The romance is heartfelt if for no other reason than Carradice proves true that old adage, ‘beauty is in the eye of the beholder’. Prudence is plain-looking, but he can’t see it. . . all he can see is her beauty. It’s a lovely sentiment, if a little too mushy for me. And there is that element of ‘love at first sight’ that I so despise. But like I said before, the romance is more ‘cutesy’ than ‘sultry’ and not really up my alley.
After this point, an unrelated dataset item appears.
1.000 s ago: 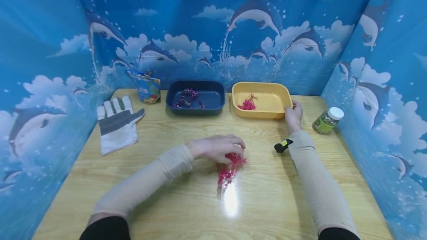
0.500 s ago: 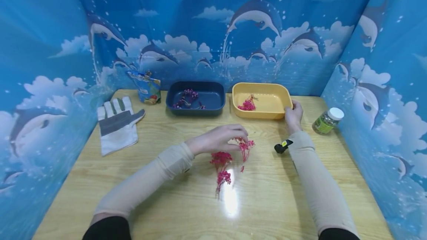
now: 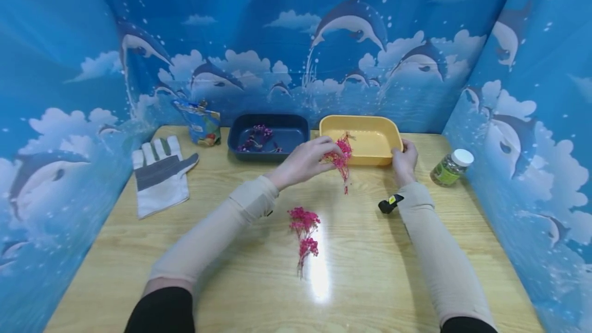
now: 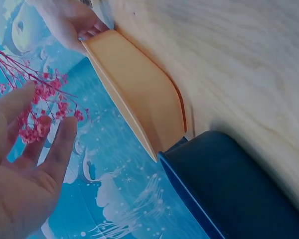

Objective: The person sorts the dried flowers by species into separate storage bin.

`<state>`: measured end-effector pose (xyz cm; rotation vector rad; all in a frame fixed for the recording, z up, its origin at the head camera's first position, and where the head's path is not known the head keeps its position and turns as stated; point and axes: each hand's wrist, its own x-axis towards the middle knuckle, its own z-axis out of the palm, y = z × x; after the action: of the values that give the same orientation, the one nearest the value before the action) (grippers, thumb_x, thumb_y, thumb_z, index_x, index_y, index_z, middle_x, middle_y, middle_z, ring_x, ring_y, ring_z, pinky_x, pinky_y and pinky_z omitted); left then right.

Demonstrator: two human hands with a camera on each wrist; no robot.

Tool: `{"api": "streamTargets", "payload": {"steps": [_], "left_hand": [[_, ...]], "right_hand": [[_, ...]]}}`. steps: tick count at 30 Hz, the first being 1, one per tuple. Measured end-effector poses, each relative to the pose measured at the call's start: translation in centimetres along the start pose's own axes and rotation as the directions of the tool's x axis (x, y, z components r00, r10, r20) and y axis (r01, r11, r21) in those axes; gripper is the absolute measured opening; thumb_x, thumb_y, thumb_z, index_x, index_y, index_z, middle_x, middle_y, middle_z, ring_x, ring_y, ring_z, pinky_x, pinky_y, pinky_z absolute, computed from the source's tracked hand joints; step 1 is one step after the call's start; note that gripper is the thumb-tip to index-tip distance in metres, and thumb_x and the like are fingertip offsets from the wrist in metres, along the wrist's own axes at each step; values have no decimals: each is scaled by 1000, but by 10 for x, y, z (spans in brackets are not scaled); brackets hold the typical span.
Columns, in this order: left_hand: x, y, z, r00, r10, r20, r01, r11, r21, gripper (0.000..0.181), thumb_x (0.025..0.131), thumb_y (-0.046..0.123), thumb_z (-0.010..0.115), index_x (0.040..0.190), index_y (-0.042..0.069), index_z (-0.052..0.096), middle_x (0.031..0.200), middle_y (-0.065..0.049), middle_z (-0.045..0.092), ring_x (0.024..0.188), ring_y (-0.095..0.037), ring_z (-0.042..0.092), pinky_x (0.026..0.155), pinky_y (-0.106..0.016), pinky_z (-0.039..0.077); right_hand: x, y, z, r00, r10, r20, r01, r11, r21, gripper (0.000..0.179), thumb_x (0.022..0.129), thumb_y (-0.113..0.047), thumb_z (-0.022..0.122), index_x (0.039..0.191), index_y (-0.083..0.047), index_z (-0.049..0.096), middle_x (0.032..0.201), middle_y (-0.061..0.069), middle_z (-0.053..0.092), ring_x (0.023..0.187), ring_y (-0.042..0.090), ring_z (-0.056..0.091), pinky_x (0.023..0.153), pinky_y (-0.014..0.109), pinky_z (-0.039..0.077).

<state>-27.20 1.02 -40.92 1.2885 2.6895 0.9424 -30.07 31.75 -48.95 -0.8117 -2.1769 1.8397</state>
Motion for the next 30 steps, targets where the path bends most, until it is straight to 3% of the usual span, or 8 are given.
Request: {"api": "streamTargets", "payload": {"steps": [8, 19, 30], "left_hand": [[29, -9, -1, 992, -119, -47, 118, 993, -28, 31, 99, 16, 74, 130, 17, 70, 126, -2, 65, 119, -20, 66, 103, -33, 58], [64, -16, 3, 979, -194, -59, 193, 981, -17, 33, 101, 14, 72, 133, 18, 67, 130, -1, 61, 121, -17, 62, 102, -30, 58], [84, -24, 18, 957, -271, -106, 270, 963, -18, 31, 100, 12, 71, 130, 21, 67, 124, -1, 57, 111, -20, 62, 97, -29, 59]], "right_hand": [[2, -1, 1, 1000, 25, 0, -25, 1000, -18, 52, 108, -6, 41, 160, -10, 39, 165, 12, 41, 148, 23, 45, 122, 30, 45], [0, -2, 1, 1000, 4, -4, -4, 1000, 4, 52, 106, -5, 43, 158, -7, 41, 161, 15, 44, 145, 24, 47, 121, 29, 46], [4, 4, 0, 1000, -8, -2, 8, 1000, 22, 51, 108, -7, 43, 158, -8, 41, 164, 14, 43, 147, 24, 47, 121, 30, 46]]}}
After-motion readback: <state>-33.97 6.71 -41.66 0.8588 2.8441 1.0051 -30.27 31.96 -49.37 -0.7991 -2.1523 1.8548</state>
Apparently he didn’t please. “If he doesn’t make your head whirl – and I’m not referring to compliments – he’s not the man for you, Imp. Duty and honour is a dashed dry foundation for a marriage. Oh, I know many make it, but you deserve more, my Prudence. You need – and deserve – to be most thoroughly and completely loved. And by a man who makes your head whirl.”
There were some things I really liked about the book. Uncle Oswald was hilarious – especially when Prudence and Gideon unwittingly weave a tangled web that leaves him baffled and bumbling. He’s a stunning secondary character.
I also really liked the fact that Carradice was self-aware of his rakishness, to the point that Anne Gracie pokes fun at the old historical romance cliché:
He gazed into her eyes for a long, long moment. “Yes. And when a rake finally falls, he falls forever.” He let her digest that for a moment and then added solemnly, “Besides, you should not scorn my rakishness. Having a rake about the place will come in extremely useful.”She frowned in puzzlement. “Useful?” It was an odd word to use. “What do you mean? What possible use would I have for a rake?”“I could tidy up all your fallen leaves each autumn.”
I could find nothing wrong with ‘The Perfect Rake’. . . except it’s not my preferred batch of historical romance.